* [Work request]:
Transcribe the data below verbatim from the line with "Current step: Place" to the line with "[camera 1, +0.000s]". Include both of those lines.

* [Supplied data]:
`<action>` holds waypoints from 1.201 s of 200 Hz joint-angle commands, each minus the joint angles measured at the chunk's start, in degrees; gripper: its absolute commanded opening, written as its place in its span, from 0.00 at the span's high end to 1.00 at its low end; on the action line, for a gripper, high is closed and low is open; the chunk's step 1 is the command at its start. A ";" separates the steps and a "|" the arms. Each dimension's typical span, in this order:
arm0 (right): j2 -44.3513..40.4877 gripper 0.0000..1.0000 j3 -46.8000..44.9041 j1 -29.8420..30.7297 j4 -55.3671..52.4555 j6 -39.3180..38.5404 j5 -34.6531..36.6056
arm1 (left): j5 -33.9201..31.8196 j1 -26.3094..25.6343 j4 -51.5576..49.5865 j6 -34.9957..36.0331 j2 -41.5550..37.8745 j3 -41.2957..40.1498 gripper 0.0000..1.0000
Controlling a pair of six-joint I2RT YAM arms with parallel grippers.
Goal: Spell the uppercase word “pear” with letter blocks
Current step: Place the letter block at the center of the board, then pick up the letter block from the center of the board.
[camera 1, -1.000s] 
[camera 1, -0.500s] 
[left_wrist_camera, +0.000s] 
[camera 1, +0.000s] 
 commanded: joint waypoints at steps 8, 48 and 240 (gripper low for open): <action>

* [Task result]:
Current step: Place the letter block at the center of the board, then pick up the letter block from the center of the board.
[camera 1, -1.000s] 
[camera 1, -0.500s] 
[left_wrist_camera, +0.000s] 
[camera 1, +0.000s] 

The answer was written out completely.